YOUR SOLIN GENERATED RECIPE
Crispy Pan-Seared Gnocchi with Creamy Lemon Ricotta and Sautéed Spinach
A vibrant dish featuring tender gnocchi seared to a crisp, enveloped in a luscious lemon-infused ricotta cream, complemented by lightly sautéed spinach and a perfectly poached egg crown. This meal offers a delightful combination of textures and flavors, balancing rich creaminess with zesty brightness and a hint of garlic for a satisfying meal any time of day.
INGREDIENTS
150 grams Potato Gnocchi
3/4 cup Part-Skim Ricotta Cheese (approx. 170g)
2 cups Fresh Spinach
1 large Egg
1 teaspoon Olive Oil
1 clove Garlic
1 tablespoon Lemon Juice
Salt and Black Pepper, to taste
PREPARATION
Bring a pot of salted water to a boil and gently add the gnocchi. Cook until they float to the top, about 2-3 minutes, then drain well.
In a large skillet, heat the olive oil over medium-high heat. Add the drained gnocchi and sear until the exterior is crispy and golden, about 3-4 minutes. Remove and set aside.
In the same skillet, reduce the heat to medium and add the minced garlic. Sauté briefly until fragrant, then add the fresh spinach. Cook until just wilted, about 1-2 minutes. Season lightly with salt and pepper.

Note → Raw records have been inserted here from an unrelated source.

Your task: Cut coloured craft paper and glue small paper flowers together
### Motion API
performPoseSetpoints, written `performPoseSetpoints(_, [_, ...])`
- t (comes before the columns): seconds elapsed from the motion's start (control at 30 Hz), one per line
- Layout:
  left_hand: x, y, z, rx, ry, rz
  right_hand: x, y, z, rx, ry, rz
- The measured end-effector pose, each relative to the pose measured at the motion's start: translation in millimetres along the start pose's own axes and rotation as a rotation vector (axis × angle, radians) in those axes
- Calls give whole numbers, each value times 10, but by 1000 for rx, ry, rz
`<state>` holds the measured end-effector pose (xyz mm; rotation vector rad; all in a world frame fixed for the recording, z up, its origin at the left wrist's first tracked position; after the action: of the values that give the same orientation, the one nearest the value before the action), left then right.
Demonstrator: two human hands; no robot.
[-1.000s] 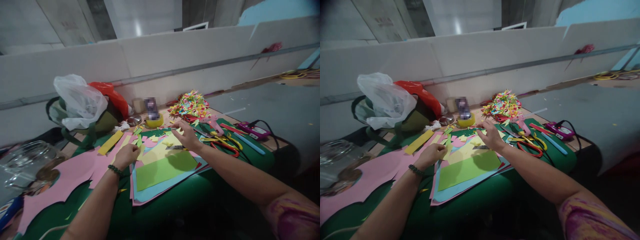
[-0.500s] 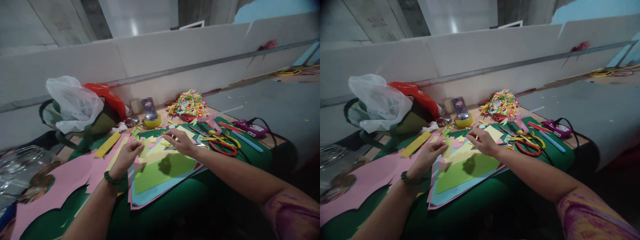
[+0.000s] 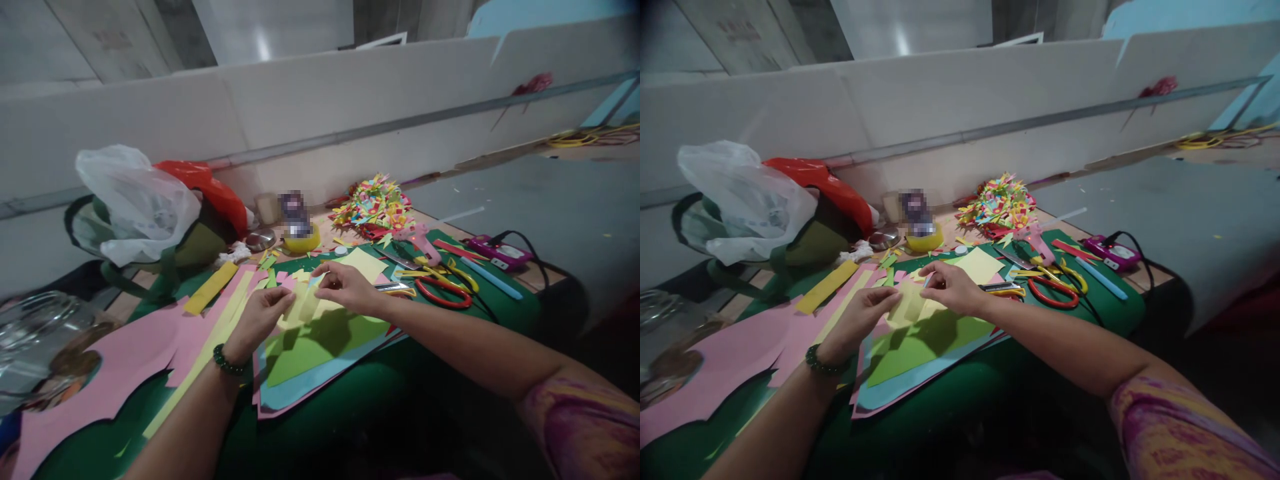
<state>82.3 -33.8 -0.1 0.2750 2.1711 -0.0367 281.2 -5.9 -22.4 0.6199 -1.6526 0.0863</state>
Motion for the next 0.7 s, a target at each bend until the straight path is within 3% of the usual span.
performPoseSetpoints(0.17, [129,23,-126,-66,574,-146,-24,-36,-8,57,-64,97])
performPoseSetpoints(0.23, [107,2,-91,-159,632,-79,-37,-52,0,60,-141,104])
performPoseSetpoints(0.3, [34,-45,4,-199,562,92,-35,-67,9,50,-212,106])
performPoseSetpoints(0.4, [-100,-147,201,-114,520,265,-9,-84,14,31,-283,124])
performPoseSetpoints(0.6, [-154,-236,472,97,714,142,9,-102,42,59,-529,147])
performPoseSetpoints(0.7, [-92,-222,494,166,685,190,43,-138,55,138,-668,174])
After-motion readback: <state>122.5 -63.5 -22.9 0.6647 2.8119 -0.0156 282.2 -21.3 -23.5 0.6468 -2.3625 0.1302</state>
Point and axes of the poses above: each hand's wrist, its own y-axis towards the middle knuckle, its own z-axis out of the palm, x = y × z, the point moved 1 cm from there along y, towards the middle knuckle, and after that the axes turned 1 degree about y, right-handed, at the moved point
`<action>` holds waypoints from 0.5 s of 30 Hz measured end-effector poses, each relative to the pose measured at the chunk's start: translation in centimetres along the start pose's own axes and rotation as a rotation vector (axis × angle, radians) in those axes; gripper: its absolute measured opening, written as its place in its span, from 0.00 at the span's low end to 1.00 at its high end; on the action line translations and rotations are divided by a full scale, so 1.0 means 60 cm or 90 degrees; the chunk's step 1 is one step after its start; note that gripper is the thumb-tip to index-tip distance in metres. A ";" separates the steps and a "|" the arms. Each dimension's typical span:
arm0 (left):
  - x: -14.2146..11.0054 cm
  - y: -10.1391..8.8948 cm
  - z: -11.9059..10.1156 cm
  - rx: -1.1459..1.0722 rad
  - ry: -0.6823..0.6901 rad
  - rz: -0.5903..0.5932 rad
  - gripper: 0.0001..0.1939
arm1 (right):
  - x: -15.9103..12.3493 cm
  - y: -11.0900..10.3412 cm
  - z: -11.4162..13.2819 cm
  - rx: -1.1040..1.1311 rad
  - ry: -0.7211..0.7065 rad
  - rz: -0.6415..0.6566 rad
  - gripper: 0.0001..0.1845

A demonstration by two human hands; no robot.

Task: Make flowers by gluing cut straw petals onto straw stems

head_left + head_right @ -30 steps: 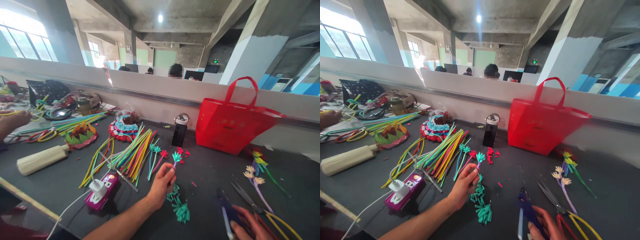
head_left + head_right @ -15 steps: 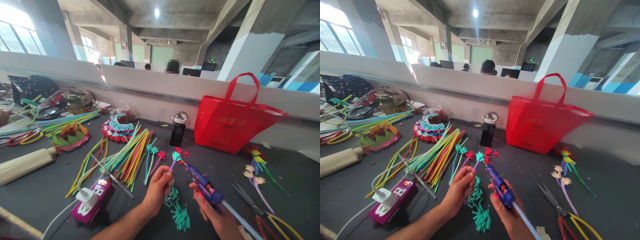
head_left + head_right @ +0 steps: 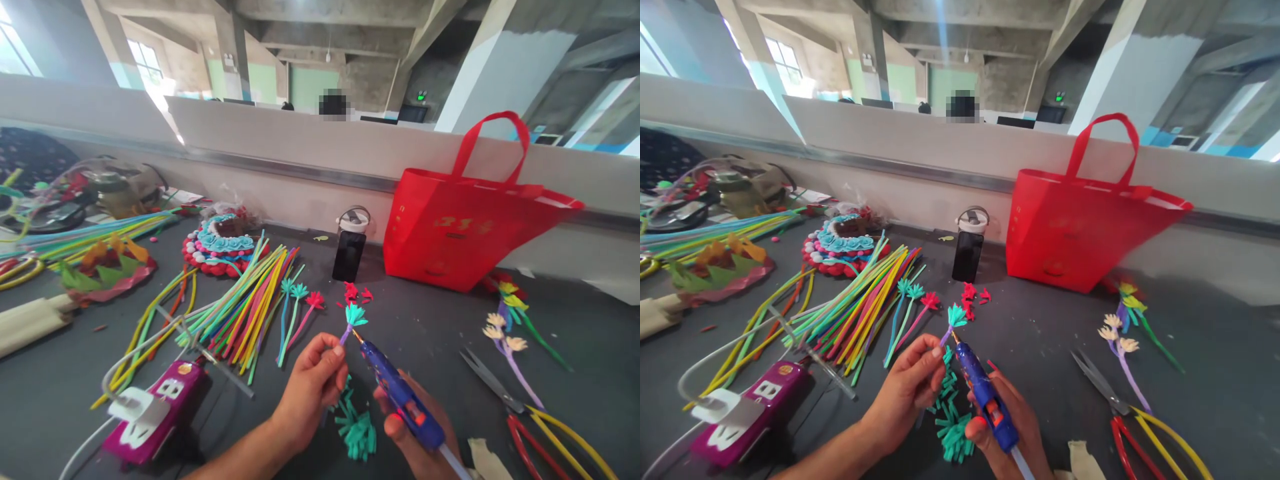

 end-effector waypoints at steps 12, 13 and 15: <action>-0.004 0.004 -0.001 -0.004 -0.013 0.000 0.17 | -0.013 -0.002 -0.025 -0.022 0.003 0.002 0.34; -0.004 0.003 -0.001 -0.005 -0.016 -0.001 0.18 | -0.012 -0.002 -0.026 -0.016 0.002 0.004 0.33; -0.004 0.000 -0.001 -0.006 -0.028 -0.016 0.18 | -0.008 -0.001 -0.023 0.001 -0.016 0.001 0.32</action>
Point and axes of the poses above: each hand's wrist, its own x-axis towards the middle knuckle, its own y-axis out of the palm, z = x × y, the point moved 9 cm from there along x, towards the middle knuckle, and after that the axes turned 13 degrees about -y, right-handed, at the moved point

In a separate bowl, mix the part-skim ricotta with lemon juice and a pinch of salt and pepper. Warm this mixture gently off the heat to create a creamy sauce.
Quickly, in a small pan, poach or fry the egg to your preference - a lightly poached egg works beautifully to top the dish.
Plate the crispy gnocchi topped with the creamy lemon ricotta, then layer the sautéed spinach on the side. Finally, crown the dish with the egg. Serve immediately and enjoy!